Ileal benign tumor (Vanek’s tumor) a rare cause of bowel obstruction in elderly adult: a case report
Daniel Lopez-Zertuche, Roberto Garcia-Manzano, Carlos A Zacaula-Aguilar, David A Peña-Di-Donato, Guillermo Espinoza Zarazúa, Erika M Hernandez-Montiel

TL;DR
A rare case of bowel obstruction in an elderly adult caused by a benign tumor called an inflammatory fibroid polyp is presented, highlighting the need for timely diagnosis and treatment.
Contribution
This case report adds to the limited literature on inflammatory fibroid polyps as a cause of bowel obstruction in adults.
Findings
Computed tomography confirmed intestinal obstruction caused by an ileal benign tumor.
Histopathological examination confirmed the diagnosis of inflammatory fibroid polyp.
The case emphasizes the importance of considering IFP in adult bowel obstruction due to intussusception.
Abstract
Inflammatory fibroid polyps (IFP) are rare benign lesions of the gastrointestinal tract that can lead to serious complications, such as intussusception, particularly in adults.

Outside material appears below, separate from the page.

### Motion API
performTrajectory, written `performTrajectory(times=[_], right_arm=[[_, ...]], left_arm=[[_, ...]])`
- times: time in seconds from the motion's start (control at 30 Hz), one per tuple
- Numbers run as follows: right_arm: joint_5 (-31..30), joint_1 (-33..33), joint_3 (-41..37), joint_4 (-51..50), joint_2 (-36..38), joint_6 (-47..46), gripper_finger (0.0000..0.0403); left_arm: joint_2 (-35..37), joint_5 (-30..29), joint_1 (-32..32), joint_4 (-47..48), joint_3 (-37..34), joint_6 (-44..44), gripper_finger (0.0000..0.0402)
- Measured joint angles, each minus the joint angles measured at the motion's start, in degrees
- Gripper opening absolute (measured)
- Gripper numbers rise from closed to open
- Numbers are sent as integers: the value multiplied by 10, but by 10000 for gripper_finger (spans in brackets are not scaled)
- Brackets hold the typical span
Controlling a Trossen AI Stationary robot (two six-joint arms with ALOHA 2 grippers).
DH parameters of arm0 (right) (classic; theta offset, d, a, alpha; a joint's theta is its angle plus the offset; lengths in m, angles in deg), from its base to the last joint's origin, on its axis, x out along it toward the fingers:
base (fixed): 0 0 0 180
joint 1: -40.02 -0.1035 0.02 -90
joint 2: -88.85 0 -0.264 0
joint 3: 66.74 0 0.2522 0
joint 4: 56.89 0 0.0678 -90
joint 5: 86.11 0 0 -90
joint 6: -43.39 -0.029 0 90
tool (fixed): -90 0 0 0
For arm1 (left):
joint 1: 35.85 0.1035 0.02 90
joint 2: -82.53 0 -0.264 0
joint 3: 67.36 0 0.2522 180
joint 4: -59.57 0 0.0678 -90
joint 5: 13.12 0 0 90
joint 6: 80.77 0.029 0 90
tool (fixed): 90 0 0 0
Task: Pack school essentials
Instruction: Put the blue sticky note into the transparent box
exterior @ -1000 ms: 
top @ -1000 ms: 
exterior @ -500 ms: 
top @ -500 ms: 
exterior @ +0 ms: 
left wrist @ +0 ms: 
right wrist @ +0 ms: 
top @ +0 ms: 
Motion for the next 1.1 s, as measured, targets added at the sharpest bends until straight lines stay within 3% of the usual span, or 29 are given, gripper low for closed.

We present a case of small bowel intussusception caused by IFP, emphasizing diagnostic and therapeutic challenges. The patient presented with acute abdominal pain and signs of intestinal obstruction, confirmed by computed tomography, with the tumor identified during transoperatory and histopathological examinations confirmed the diagnosis of IFP. This case highlights the importance of considering IFP as a differential diagnosis in adult bowel obstruction secondary to intussusception, and the need for timely surgical intervention to prevent complications. The literature contains some case reports of IFPs that explaining the management and diagnosis of this pathology. Our objective was to communicate our experience…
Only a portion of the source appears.